_The records_
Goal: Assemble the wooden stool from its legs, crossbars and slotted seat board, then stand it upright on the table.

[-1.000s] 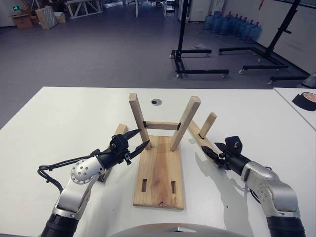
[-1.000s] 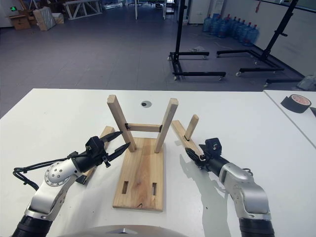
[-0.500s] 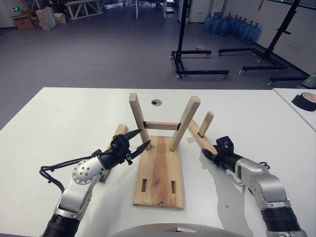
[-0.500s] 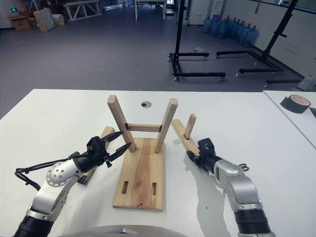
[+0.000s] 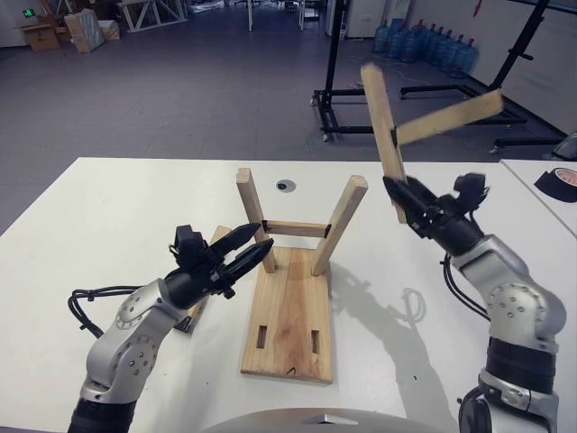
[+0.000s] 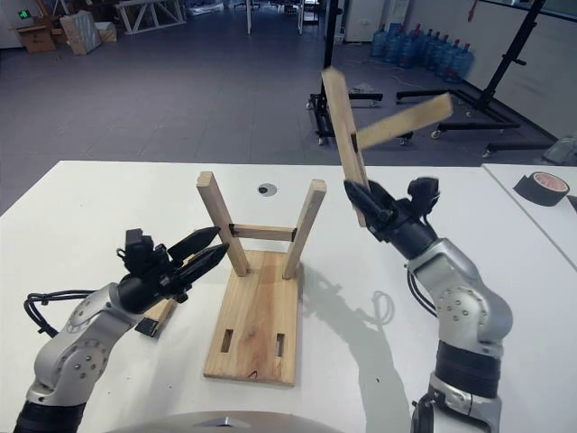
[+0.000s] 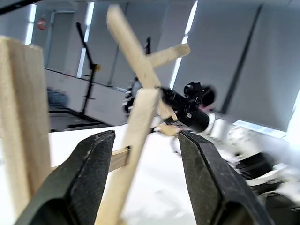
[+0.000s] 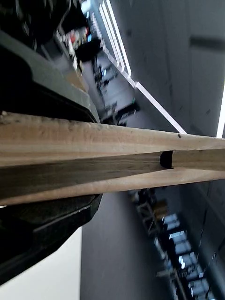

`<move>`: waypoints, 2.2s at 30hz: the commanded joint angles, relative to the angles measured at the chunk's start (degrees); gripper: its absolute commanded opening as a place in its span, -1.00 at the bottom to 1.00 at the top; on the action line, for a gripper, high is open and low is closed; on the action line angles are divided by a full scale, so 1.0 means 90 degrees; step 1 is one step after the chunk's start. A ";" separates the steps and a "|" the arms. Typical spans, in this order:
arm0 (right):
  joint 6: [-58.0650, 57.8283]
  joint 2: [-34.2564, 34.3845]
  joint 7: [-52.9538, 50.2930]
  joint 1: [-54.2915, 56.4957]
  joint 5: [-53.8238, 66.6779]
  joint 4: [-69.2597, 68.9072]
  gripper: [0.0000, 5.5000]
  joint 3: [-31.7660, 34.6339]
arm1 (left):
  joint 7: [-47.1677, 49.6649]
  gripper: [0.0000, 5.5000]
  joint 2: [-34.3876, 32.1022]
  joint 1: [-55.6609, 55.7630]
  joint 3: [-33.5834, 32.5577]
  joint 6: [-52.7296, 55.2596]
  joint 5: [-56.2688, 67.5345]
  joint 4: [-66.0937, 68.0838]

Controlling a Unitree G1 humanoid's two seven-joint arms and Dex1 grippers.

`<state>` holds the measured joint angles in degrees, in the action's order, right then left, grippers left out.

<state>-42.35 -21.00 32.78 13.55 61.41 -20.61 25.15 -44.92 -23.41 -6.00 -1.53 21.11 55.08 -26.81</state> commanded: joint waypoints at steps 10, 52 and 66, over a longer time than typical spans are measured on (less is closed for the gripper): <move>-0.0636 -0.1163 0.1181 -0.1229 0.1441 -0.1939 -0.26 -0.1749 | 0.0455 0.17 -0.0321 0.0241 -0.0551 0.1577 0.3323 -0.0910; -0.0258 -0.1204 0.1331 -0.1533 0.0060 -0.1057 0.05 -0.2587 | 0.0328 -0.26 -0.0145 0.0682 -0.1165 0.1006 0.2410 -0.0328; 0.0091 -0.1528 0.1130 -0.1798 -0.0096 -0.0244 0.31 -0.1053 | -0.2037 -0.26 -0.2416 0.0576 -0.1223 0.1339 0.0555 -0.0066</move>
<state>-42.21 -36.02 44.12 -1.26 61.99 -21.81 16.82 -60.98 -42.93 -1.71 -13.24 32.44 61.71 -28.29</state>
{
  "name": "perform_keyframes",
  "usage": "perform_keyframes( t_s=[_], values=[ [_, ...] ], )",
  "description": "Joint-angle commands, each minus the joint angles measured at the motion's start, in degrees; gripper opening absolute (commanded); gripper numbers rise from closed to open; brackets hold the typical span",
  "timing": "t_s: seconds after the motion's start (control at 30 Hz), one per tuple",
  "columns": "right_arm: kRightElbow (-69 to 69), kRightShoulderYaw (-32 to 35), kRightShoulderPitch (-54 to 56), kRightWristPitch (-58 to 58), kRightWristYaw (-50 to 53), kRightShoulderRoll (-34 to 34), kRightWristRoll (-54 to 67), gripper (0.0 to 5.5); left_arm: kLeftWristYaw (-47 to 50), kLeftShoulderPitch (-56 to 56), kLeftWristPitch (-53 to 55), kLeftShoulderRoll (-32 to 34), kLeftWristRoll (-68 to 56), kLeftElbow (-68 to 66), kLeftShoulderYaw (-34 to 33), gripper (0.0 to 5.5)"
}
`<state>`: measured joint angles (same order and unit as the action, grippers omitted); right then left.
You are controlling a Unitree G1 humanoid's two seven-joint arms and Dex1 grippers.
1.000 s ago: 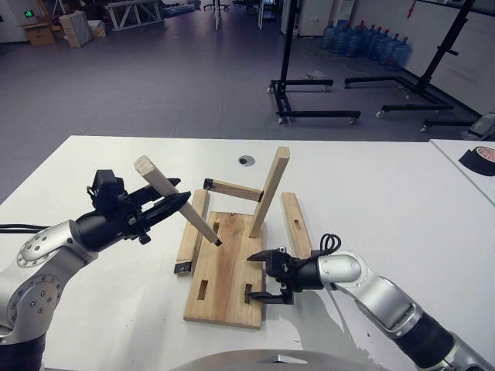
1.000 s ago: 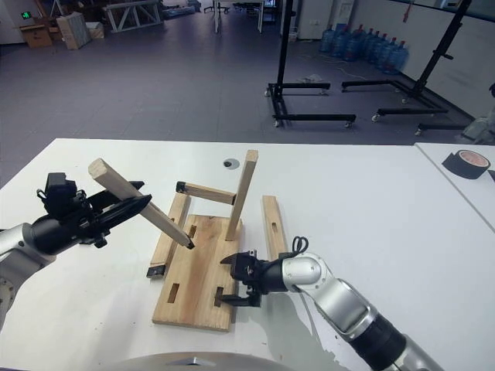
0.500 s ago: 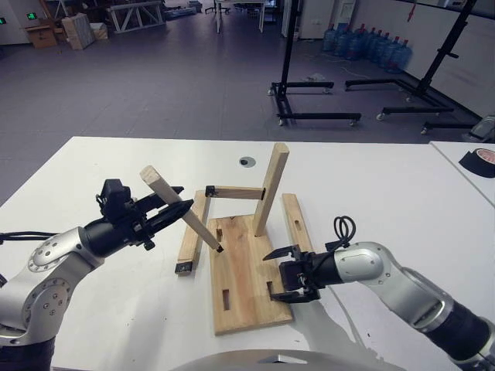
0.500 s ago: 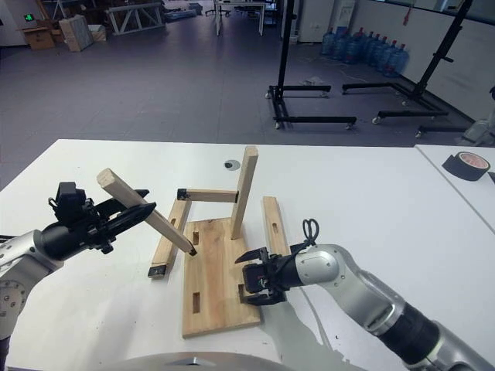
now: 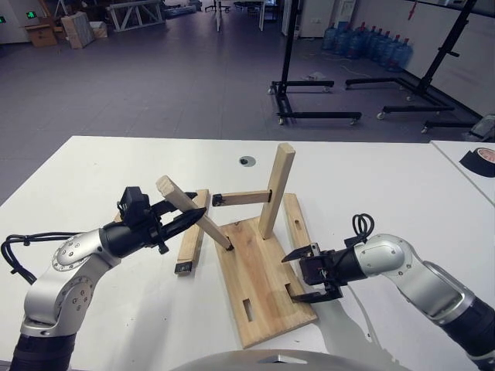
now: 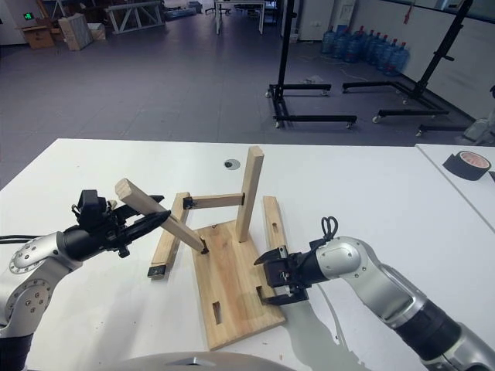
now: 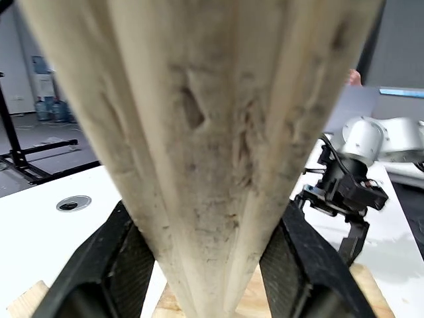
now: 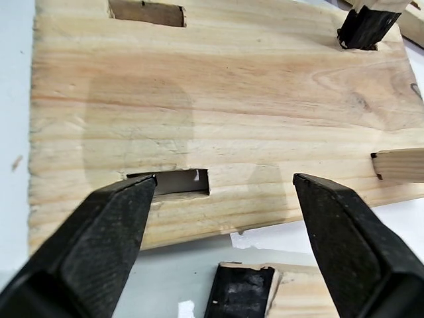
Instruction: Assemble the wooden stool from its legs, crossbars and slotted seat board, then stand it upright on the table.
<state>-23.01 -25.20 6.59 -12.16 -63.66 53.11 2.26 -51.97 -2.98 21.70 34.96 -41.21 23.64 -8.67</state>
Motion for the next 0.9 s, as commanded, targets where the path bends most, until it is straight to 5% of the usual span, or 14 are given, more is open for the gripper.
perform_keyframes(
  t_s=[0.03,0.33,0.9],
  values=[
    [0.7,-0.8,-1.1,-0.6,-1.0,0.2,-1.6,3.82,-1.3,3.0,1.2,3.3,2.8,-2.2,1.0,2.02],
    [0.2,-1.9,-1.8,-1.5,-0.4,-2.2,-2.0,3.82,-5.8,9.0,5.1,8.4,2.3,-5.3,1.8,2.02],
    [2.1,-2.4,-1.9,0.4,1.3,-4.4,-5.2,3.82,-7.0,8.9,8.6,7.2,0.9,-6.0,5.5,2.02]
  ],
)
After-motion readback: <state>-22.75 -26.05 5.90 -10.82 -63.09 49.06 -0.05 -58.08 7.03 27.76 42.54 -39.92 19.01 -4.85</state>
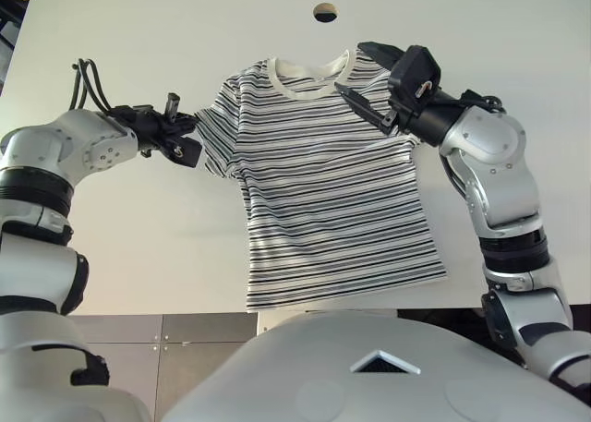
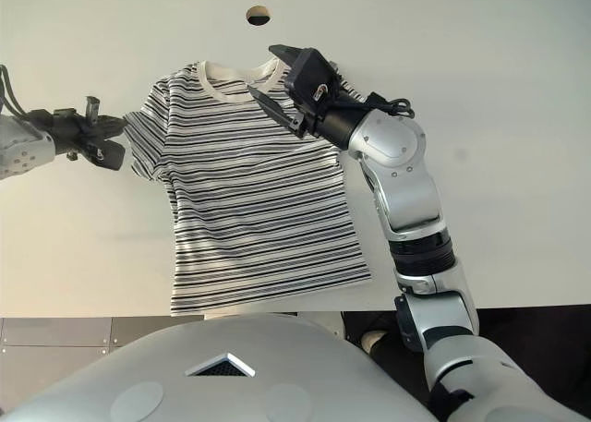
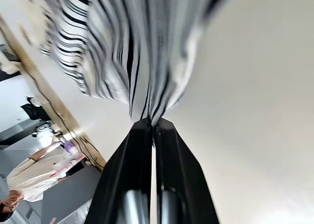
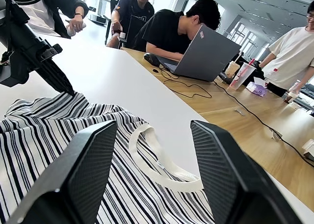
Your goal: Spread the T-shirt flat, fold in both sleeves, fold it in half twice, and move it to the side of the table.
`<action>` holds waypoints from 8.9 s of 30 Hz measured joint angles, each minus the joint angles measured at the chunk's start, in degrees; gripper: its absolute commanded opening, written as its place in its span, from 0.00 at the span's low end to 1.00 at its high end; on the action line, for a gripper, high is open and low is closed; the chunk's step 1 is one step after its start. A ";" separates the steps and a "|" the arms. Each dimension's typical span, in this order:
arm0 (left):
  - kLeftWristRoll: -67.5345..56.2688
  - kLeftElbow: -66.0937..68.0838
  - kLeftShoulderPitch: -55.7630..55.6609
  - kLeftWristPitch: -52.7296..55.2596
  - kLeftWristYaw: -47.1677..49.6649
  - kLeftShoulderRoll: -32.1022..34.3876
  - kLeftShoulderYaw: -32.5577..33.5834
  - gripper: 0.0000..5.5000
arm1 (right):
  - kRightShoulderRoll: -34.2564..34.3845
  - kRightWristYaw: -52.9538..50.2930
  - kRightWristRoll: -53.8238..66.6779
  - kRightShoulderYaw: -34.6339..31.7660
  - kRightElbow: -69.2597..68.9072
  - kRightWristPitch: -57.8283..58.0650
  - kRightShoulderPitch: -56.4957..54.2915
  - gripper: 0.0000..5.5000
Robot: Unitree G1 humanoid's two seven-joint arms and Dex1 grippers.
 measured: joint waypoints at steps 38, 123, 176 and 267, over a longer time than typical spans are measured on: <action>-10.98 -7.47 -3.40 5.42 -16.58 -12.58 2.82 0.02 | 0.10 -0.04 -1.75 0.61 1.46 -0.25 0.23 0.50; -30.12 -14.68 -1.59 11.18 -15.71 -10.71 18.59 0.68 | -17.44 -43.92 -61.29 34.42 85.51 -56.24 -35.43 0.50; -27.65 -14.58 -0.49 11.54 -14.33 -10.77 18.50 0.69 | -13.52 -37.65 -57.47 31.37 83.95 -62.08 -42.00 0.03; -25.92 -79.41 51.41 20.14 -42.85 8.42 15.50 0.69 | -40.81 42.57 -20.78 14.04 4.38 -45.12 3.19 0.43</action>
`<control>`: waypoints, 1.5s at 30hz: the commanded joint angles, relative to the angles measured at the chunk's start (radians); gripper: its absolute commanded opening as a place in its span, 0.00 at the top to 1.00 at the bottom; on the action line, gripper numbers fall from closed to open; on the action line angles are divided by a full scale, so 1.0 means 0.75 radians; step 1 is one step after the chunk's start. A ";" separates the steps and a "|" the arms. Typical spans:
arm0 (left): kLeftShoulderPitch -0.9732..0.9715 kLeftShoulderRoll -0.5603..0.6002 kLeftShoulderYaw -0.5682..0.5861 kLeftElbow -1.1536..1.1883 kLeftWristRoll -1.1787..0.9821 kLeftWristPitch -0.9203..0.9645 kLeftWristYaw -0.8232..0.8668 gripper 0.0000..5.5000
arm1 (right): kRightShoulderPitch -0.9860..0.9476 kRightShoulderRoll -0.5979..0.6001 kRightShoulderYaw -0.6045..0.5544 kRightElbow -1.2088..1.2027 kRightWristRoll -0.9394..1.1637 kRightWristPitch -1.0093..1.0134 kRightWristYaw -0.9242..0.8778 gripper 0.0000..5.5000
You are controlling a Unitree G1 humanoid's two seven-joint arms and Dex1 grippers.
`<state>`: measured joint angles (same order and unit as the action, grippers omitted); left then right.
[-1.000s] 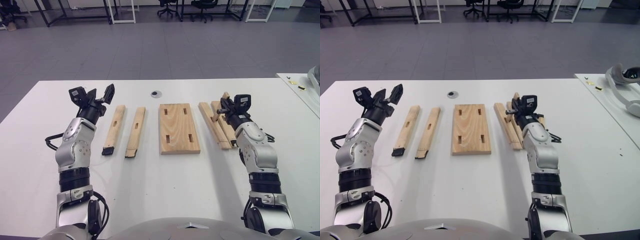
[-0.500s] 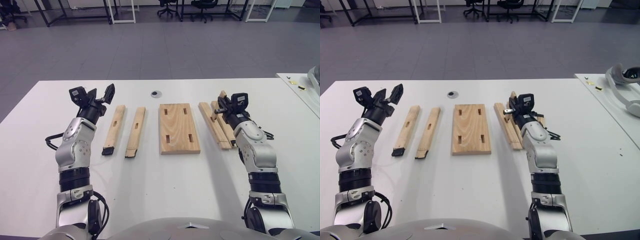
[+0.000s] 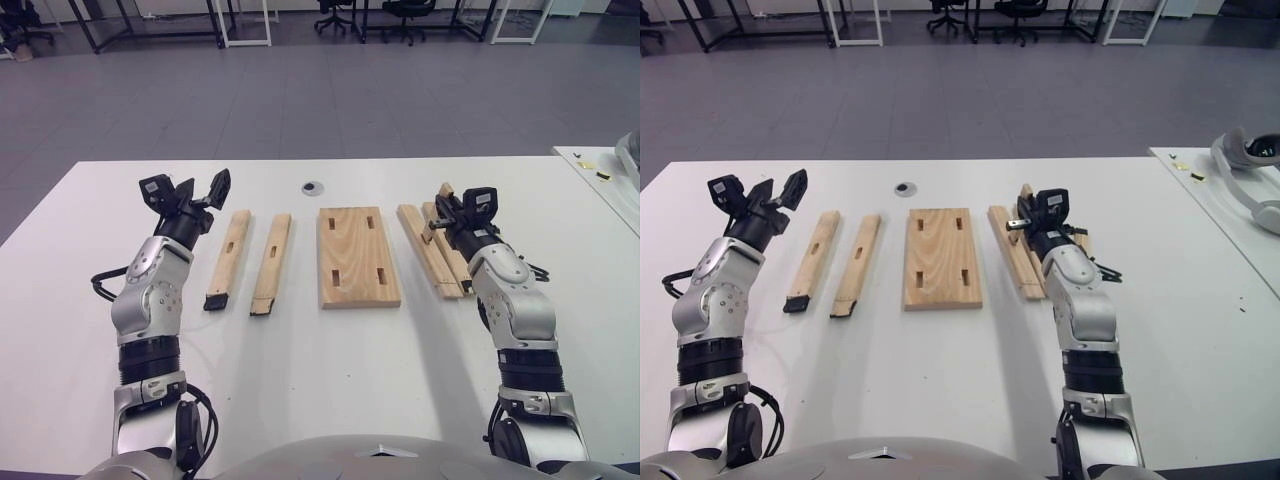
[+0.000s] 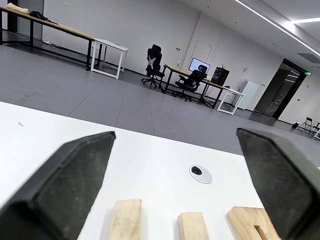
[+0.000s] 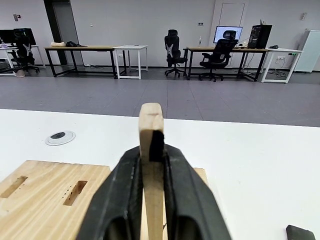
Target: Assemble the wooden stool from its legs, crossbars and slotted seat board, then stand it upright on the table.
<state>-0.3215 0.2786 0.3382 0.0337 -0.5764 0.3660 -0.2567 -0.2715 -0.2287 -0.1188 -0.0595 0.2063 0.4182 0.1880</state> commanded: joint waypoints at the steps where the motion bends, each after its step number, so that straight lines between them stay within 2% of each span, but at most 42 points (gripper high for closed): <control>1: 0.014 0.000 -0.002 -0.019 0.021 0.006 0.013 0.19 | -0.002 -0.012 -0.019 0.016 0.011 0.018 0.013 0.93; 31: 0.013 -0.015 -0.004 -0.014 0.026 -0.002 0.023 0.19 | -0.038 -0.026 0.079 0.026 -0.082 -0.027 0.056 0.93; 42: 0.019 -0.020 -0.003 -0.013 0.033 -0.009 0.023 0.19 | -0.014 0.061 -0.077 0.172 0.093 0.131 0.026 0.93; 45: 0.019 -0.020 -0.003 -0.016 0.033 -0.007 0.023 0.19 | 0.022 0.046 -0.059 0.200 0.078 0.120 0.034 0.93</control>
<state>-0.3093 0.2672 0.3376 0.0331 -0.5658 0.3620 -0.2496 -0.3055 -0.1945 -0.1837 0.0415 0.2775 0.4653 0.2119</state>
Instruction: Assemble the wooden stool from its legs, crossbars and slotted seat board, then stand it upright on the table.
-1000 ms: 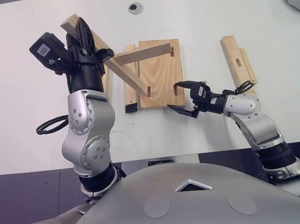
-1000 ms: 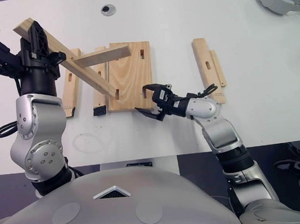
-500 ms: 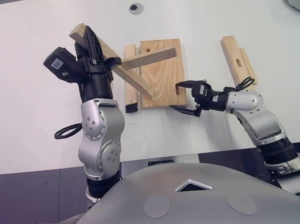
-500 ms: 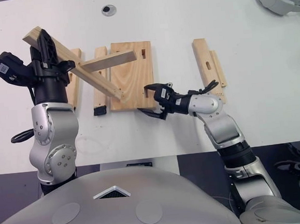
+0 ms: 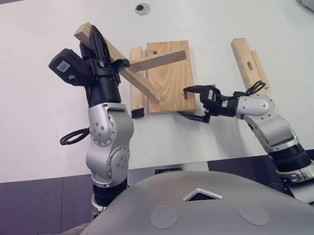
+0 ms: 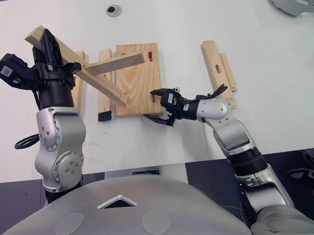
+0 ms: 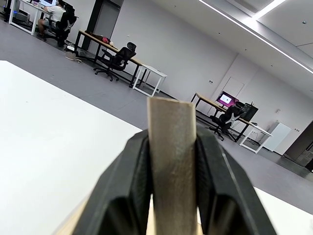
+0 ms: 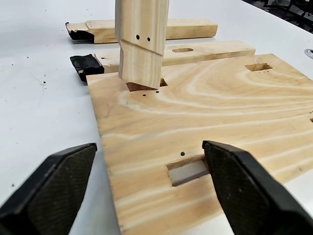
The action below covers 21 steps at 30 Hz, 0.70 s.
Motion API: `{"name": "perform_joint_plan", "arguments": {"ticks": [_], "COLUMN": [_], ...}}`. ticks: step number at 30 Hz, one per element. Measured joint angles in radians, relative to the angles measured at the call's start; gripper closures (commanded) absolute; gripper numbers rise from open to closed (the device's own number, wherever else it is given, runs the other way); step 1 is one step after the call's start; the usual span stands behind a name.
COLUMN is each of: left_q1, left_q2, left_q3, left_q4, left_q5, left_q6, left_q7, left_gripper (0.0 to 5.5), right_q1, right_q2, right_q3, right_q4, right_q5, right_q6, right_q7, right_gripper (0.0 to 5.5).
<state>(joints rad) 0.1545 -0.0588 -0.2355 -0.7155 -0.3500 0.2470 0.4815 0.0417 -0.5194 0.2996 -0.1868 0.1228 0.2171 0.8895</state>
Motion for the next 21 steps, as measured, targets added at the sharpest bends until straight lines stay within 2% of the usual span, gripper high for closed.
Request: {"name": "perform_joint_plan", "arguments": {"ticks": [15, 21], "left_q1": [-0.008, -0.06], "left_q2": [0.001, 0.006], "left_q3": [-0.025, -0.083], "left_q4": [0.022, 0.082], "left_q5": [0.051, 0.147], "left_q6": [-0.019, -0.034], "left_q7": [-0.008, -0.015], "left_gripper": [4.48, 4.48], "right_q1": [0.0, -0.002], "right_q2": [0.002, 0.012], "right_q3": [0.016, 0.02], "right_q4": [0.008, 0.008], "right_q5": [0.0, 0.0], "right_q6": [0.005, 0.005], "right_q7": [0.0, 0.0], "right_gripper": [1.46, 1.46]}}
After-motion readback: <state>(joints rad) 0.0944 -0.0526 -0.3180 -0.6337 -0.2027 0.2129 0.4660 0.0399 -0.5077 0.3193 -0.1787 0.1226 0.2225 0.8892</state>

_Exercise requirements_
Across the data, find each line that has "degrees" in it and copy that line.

_Answer for the task_
`<move>`: waypoints, 2.2s at 30hz: the commanded joint angles, relative to the angles measured at the chunk's start (degrees); gripper: its absolute commanded opening as a place in its span, -1.00 at the bottom to 1.00 at the top; on the action line, for a gripper, high is open and low is closed; on the action line angles are divided by a full scale, so 1.0 means 90 degrees; step 1 is one step after the chunk's start. A ";" separates the steps and a "|" the arms. Typical spans, in this order:
`<state>` holds the measured joint angles in degrees, in the action's order, right then left, grippers left out.
  "description": "Joint-angle commands, each minus the joint angles measured at the motion's start, in degrees; gripper opening absolute (commanded); gripper numbers rise from closed to open; brackets hold the typical span",
`<action>` holds waypoints from 8.9 s of 30 Hz measured joint angles, each minus the joint angles measured at the chunk's start, in degrees; gripper: its absolute commanded opening, written as its place in its span, from 0.00 at the span's low end to 1.00 at its high end; on the action line, for a gripper, high is open and low is closed; the chunk's step 1 is one step after its start. A ";" separates the steps and a "|" the arms. Each dimension's typical span, in this order:

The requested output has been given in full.